Voices currently supported by all three models:

marin, cedar, coral, sage, ash, verse

Starter Voice

Starter Voice is the easiest API call. Send text or an audio file with multipart/form-data.

Text input

curl "$APP_URL/api/realtime2/pipeline" \
  -H "Authorization: Bearer $GPTREALTIME2_API_KEY" \
  -F "model=starter-voice" \
  -F "voice=marin" \
  -F "text=Tell me one useful idea in 20 seconds." \
  -F "instructions=You are concise and natural."

Response:

{
  "transcript": "",
  "assistantText": "One useful idea is to write down the next physical action...",
  "audioBase64": "...",
  "audioContentType": "audio/mpeg",
  "model": "gpt-4o-mini",
  "modelId": "starter-voice",
  "voice": "marin"
}

Audio input

curl "$APP_URL/api/realtime2/pipeline" \
  -H "Authorization: Bearer $GPTREALTIME2_API_KEY" \
  -F "model=starter-voice" \
  -F "voice=marin" \
  -F "durationSeconds=8" \
  -F "audio=@./voice.webm;type=audio/webm" \
  -F "instructions=Answer briefly."

Optional fields:

FieldDescription
textUser text. Use this instead of audio, or as fallback.
audioUser audio file. Max 25 MB.
durationSecondsInput audio duration, used for credit estimation.
messagesJSON string of recent messages, for example [{"role":"user","text":"Hi"}].
instructionsSystem behavior instructions. Max 4,000 characters.
voiceOne of the supported voices. Defaults to marin.

GPT Realtime Mini

Realtime Mini uses WebRTC. Your client creates an SDP offer, sends it to the session endpoint, receives an SDP answer, then sets it as the remote description.
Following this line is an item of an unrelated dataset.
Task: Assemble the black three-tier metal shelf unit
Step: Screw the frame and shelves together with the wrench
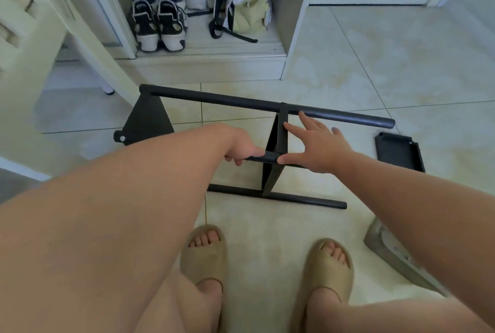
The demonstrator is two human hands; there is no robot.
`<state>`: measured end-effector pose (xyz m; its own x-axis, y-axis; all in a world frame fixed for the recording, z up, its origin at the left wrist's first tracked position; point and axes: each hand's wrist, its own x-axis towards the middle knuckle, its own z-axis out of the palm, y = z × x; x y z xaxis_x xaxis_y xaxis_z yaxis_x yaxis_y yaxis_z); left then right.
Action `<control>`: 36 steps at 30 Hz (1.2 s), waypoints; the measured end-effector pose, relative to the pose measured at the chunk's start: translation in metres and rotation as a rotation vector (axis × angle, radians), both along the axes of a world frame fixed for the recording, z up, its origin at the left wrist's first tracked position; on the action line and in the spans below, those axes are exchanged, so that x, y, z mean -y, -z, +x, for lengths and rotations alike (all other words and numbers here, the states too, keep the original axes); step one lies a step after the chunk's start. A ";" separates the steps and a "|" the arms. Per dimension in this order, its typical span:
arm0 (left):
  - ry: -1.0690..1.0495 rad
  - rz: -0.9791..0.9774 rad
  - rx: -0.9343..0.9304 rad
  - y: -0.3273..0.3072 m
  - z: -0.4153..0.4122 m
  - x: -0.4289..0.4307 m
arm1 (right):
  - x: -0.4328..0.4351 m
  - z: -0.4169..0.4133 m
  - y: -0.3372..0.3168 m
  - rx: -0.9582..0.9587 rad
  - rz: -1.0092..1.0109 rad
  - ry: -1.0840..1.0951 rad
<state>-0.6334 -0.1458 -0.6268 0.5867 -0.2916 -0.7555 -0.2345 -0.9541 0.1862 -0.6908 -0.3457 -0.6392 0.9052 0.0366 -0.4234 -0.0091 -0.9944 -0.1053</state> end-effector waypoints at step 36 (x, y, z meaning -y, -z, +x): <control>-0.165 -0.095 0.915 0.075 0.081 0.015 | 0.020 0.092 0.070 0.498 -0.050 0.205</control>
<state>-0.5524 -0.1611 -0.7022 0.9812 -0.1882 0.0436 -0.1911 -0.9787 0.0755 -0.5988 -0.3654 -0.7095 0.9833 -0.1711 0.0616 -0.1646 -0.9813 -0.0995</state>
const appUrl = process.env.APP_URL!;
const apiKey = process.env.GPTREALTIME2_API_KEY!;

const pc = new RTCPeerConnection();
pc.addTransceiver('audio', { direction: 'sendrecv' });

const offer = await pc.createOffer();
await pc.setLocalDescription(offer);

const response = await fetch(`${appUrl}/api/realtime2/session`, {
  method: 'POST',
  headers: {
    Authorization: `Bearer ${apiKey}`,
    'Content-Type': 'application/json',
  },
  body: JSON.stringify({
    model: 'realtime-mini',
    voice: 'marin',
    instructions: 'You are concise and natural.',
    sdp: offer.sdp,
  }),
});

if (!response.ok) {
  throw new Error(await response.text());
}

const answerSdp = await response.text();
const callId = response.headers.get('x-openai-call-id') || '';
await pc.setRemoteDescription({ type: 'answer', sdp: answerSdp });

After a realtime response is completed, call the charge endpoint:

curl "$APP_URL/api/realtime2/charge" \
  -H "Authorization: Bearer $GPTREALTIME2_API_KEY" \
  -H "Content-Type: application/json" \
  -d '{"model":"realtime-mini","callId":"call_abc123"}'

The current implementation charges the minimum realtime window of 120 seconds per charge call.

GPT Realtime 2

GPT Realtime 2 uses the same WebRTC flow as Mini. Change only the model value:

const response = await fetch(`${appUrl}/api/realtime2/session`, {
  method: 'POST',
  headers: {
    Authorization: `Bearer ${apiKey}`,
    'Content-Type': 'application/json',
  },
  body: JSON.stringify({
    model: 'realtime-pro',
    voice: 'marin',
    instructions: 'You are a premium realtime voice assistant.',
    sdp: offer.sdp,
  }),
});

Charge the same way:

curl "$APP_URL/api/realtime2/charge" \
  -H "Authorization: Bearer $GPTREALTIME2_API_KEY" \
  -H "Content-Type: application/json" \
  -d '{"model":"realtime-pro","callId":"call_abc123"}'

Errors

Common error responses:

HTTPCodeMeaning
401invalid_api_keyThe key is wrong or deleted.
401unauthorizedNo valid login session and no API key.
402insufficient_creditsThe user does not have enough credits.
400unsupported_modelThe endpoint does not support the selected model.
400invalid_sdpRealtime Mini/Pro require a valid SDP offer.